Records from a data collection:
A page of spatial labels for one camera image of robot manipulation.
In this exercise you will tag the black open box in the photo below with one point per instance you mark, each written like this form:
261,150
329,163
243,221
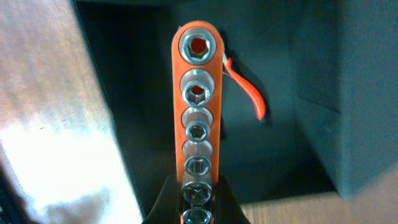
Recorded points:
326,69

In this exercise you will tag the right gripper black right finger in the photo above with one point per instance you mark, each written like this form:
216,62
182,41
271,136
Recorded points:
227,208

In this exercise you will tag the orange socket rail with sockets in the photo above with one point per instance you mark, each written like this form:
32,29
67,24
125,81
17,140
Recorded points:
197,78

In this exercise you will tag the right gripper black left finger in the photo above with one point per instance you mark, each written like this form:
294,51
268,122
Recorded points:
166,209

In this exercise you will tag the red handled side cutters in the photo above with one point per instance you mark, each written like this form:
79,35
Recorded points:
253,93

**WHAT THE EXERCISE ASKS:**
The copy must match each record exactly, apart from the images, which stay out.

**EXERCISE ANSWER:**
A page of spatial labels for one camera image of robot manipulation.
In this exercise you will tag the black open box in the photo below with one point per instance you mark, each written like this form:
261,150
329,163
243,221
Recorded points:
326,69

In this exercise you will tag the right gripper black right finger in the photo above with one point per instance you mark, each written like this form:
216,62
182,41
271,136
Recorded points:
227,208

In this exercise you will tag the orange socket rail with sockets in the photo above with one point per instance you mark, each written like this form:
32,29
67,24
125,81
17,140
Recorded points:
197,78

In this exercise you will tag the right gripper black left finger in the photo above with one point per instance you mark, each written like this form:
294,51
268,122
Recorded points:
166,209

In this exercise you will tag the red handled side cutters in the photo above with one point per instance you mark, each written like this form:
79,35
Recorded points:
253,93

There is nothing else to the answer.